The Great Spirit called all his people together from all over the earth. There was to be a change. He would give names to the people, and the Animal World was to rule. The naming was to begin at the break of day, each one having the right to choose his or her name according to who came first to the Spirit Chief's lodge. The Spirit Chief would also give each one their duty to perform in the changed conditions.

It was the night before the New World. Excitement was among the people. Each one desired a great name of note. All wished to be awake and first at the lodge of the Great Spirit Chief. Everyone wanted power to rule some tribe, some kingdom of the Animal World.

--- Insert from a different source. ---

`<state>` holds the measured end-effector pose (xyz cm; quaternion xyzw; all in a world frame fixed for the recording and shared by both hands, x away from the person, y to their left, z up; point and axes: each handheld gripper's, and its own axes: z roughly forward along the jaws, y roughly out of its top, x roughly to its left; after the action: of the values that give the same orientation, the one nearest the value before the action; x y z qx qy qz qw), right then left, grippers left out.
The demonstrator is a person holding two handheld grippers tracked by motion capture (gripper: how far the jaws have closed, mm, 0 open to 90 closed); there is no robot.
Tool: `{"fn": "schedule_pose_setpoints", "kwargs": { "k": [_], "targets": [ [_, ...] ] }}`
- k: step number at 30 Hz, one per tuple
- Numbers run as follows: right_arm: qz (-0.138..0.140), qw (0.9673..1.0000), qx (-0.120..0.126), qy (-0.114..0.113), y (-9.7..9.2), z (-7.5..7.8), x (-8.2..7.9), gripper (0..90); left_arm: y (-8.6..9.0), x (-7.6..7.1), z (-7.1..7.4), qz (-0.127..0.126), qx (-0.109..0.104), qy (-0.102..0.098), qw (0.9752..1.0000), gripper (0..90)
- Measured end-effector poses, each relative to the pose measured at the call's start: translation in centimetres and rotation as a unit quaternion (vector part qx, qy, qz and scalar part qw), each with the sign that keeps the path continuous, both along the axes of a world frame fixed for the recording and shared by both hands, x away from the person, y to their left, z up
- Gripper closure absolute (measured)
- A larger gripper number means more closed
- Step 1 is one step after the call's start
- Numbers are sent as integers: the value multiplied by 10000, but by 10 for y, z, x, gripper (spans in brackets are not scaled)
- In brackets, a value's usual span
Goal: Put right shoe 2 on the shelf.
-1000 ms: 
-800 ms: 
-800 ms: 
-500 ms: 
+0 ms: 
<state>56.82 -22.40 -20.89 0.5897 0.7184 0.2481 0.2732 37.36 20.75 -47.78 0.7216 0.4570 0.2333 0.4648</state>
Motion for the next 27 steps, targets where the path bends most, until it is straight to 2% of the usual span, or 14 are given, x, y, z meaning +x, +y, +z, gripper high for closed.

Coyote was of a degraded nature, a vulgar type of life. He was an imitator of everything that he saw or heard. When he asked a question, when he asked for information and it was given him, he would always say, "I knew that before! I did not have to be told." That was Coyote's way. He was hated by all the people for his ways. No one liked him. He boasted too much about his wisdom, about everything. Coyote went among the anxious people, bragging to everyone how early he was going to rise, how he would be the first one at the Spirit Chief's lodge. He bragged of the great name he would choose. He said, "I will have three big names to select from: there is Grizzly Bear, who will be ruler over all running, four-footed animals; Eagle, who will lead all the flying birds; Salmon, who will be chief over all the fish of every kind."

Coyote's twin brother, who took the name of Fox, said to him, "Do not be too sure. Maybe no one will be given his choice of names. Maybe you will have to retain your own name, Coyote. Because it is a degraded name, no one among the tribes will want to take it.

. . . . . . . .

Coyote went to his tepee in anger. He determined not to sleep that night. He would remain awake so as to be the first at the Spirit Chief's lodge for the name he wanted. . . . Coyote's wife (afterwards Mole), sat on her feet at the side of the doorway. She looked up at Coyote and said in a disappointed tone, "Have you no food for the children? They are starving! I can find no roots to dig."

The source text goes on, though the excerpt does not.